_What you have to do_.
Print the listing below once more, unchanged.

+++ Source material +++

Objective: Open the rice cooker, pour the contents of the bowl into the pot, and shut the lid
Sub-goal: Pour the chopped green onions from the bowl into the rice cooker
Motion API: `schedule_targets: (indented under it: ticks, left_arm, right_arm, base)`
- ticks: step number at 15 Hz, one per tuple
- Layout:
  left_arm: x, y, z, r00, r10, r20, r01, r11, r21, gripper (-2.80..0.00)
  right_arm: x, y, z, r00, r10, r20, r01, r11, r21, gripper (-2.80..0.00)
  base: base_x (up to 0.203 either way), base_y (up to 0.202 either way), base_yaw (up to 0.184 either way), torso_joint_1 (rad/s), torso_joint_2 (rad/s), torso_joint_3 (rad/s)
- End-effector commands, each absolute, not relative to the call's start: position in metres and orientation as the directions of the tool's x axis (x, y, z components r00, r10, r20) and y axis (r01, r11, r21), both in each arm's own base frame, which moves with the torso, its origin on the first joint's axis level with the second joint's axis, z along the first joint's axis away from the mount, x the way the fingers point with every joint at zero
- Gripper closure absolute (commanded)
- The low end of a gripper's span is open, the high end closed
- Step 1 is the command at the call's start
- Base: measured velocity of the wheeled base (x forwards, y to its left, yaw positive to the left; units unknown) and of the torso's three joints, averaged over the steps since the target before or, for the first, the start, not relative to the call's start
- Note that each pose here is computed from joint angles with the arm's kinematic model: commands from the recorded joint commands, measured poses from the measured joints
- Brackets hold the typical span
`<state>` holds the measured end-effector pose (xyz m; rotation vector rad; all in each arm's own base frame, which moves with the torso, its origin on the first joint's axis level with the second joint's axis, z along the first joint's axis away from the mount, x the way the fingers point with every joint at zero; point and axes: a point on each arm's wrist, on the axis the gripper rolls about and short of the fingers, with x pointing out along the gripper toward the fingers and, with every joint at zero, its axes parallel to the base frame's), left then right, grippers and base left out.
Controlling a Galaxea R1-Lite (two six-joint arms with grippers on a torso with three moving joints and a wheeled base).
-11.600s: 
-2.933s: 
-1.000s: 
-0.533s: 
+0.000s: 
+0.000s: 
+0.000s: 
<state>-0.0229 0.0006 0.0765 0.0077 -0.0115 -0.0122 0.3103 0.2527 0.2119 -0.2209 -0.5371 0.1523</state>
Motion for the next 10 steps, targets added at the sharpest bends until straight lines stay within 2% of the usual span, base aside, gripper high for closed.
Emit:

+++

_Answer space_.
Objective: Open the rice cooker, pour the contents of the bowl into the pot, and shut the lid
Sub-goal: Pour the chopped green onions from the bowl into the rice cooker
Motion API: `schedule_targets: (indented under it: ticks, left_arm, right_arm, base)`
- ticks: step number at 15 Hz, one per tuple
- Layout:
  left_arm: x, y, z, r00, r10, r20, r01, r11, r21, gripper (-2.80..0.00)
  right_arm: x, y, z, r00, r10, r20, r01, r11, r21, gripper (-2.80..0.00)
  base: base_x (up to 0.203 either way), base_y (up to 0.202 either way), base_yaw (up to 0.184 either way), torso_joint_1 (rad/s), torso_joint_2 (rad/s), torso_joint_3 (rad/s)
- End-effector commands, each absolute, not relative to the call's start: position in metres and orientation as the directions of the tool's x axis (x, y, z components r00, r10, r20) and y axis (r01, r11, r21), both in each arm's own base frame, which moves with the torso, its origin on the first joint's axis level with the second joint's axis, z along the first joint's axis away from the mount, x the way the fingers point with every joint at zero
- Gripper closure absolute (commanded)
- The low end of a gripper's span is open, the high end closed
- Step 1 is the command at the call's start
- Base: measured velocity of the wheeled base (x forwards, y to its left, yaw positive to the left; units unknown) and of the torso's three joints, averaged over the steps since the target before or, for the first, the start, not relative to the call's start
- Note that each pose here is computed from joint angles with the arm's kinematic model: commands from the recorded joint commands, measured poses from the measured joints
- Brackets hold the typical span
`<state>` holds the measured end-effector pose (xyz m; rotation vector rad; all in each arm's own base frame, which moves with the torso, its origin on the first joint's axis level with the second joint's axis, z along the first joint's axis away from the mount, x the way the fingers point with every joint at zero; point and axes: a point on each arm's wrist, on the axis the gripper rolls about and short of the fingers, with x pointing out along the gripper toward the fingers and, with every joint at zero, its axes parallel to the base frame's), left then right, grippers and base left out.
Controlling a Galaxea R1-Lite (two six-joint arms with grippers on a torso with three moving joints and a wheeled base).
-11.600s: 
-2.933s: 
-1.000s: 
-0.533s: 
+0.000s: 
+0.000s: 
+0.000s: 
<state>-0.0229 0.0006 0.0765 0.0077 -0.0115 -0.0122 0.3103 0.2527 0.2119 -0.2209 -0.5371 0.1523</state>
Motion for the next 10 steps, targets added at the sharpest bends until straight lines stay within 2% of the usual span, base aside, gripper high for closed.
Emit:

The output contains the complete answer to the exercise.